** The task **
An exact, complete copy of the lines below is the expected answer.

Segment Open

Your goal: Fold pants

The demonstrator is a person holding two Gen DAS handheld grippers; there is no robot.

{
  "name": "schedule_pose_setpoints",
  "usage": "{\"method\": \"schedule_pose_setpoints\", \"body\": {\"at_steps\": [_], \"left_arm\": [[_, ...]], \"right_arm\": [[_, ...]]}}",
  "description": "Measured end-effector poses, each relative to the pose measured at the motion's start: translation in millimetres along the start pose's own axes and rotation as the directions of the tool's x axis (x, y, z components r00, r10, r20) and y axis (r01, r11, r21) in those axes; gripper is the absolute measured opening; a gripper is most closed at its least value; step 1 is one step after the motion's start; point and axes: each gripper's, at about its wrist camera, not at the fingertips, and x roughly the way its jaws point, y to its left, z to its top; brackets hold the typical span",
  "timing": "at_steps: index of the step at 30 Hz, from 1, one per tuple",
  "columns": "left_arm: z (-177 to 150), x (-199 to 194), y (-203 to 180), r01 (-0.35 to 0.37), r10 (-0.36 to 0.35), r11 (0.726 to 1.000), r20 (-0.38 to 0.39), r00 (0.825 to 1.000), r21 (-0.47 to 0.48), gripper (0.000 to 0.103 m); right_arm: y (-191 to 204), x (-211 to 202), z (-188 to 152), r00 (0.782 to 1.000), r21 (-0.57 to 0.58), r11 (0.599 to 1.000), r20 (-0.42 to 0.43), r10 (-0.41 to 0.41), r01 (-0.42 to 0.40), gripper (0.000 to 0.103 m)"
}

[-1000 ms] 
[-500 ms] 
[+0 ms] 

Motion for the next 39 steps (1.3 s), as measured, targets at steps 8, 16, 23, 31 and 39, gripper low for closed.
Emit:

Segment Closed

** Expected answer **
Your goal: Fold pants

The demonstrator is a person holding two Gen DAS handheld grippers; there is no robot.

{
  "name": "schedule_pose_setpoints",
  "usage": "{\"method\": \"schedule_pose_setpoints\", \"body\": {\"at_steps\": [_], \"left_arm\": [[_, ...]], \"right_arm\": [[_, ...]]}}",
  "description": "Measured end-effector poses, each relative to the pose measured at the motion's start: translation in millimetres along the start pose's own axes and rotation as the directions of the tool's x axis (x, y, z components r00, r10, r20) and y axis (r01, r11, r21) in those axes; gripper is the absolute measured opening; a gripper is most closed at its least value; step 1 is one step after the motion's start; point and axes: each gripper's, at about its wrist camera, not at the fingertips, and x roughly the way its jaws point, y to its left, z to its top; brackets hold the typical span",
  "timing": "at_steps: index of the step at 30 Hz, from 1, one per tuple",
  "columns": "left_arm: z (-177 to 150), x (-199 to 194), y (-203 to 180), r01 (-0.35 to 0.37), r10 (-0.36 to 0.35), r11 (0.726 to 1.000), r20 (-0.38 to 0.39), r00 (0.825 to 1.000), r21 (-0.47 to 0.48), gripper (0.000 to 0.103 m); right_arm: y (-191 to 204), x (-211 to 202), z (-188 to 152), r00 (0.782 to 1.000), r21 (-0.57 to 0.58), r11 (0.599 to 1.000), r20 (-0.42 to 0.43), r10 (-0.41 to 0.41), r01 (-0.42 to 0.40), gripper (0.000 to 0.103 m)"
}

[-1000 ms] 
[-500 ms] 
[+0 ms] 

Motion for the next 39 steps (1.3 s), as measured, targets at steps 8, 16, 23, 31 and 39, gripper low for closed.
Emit:

This completes the requested output.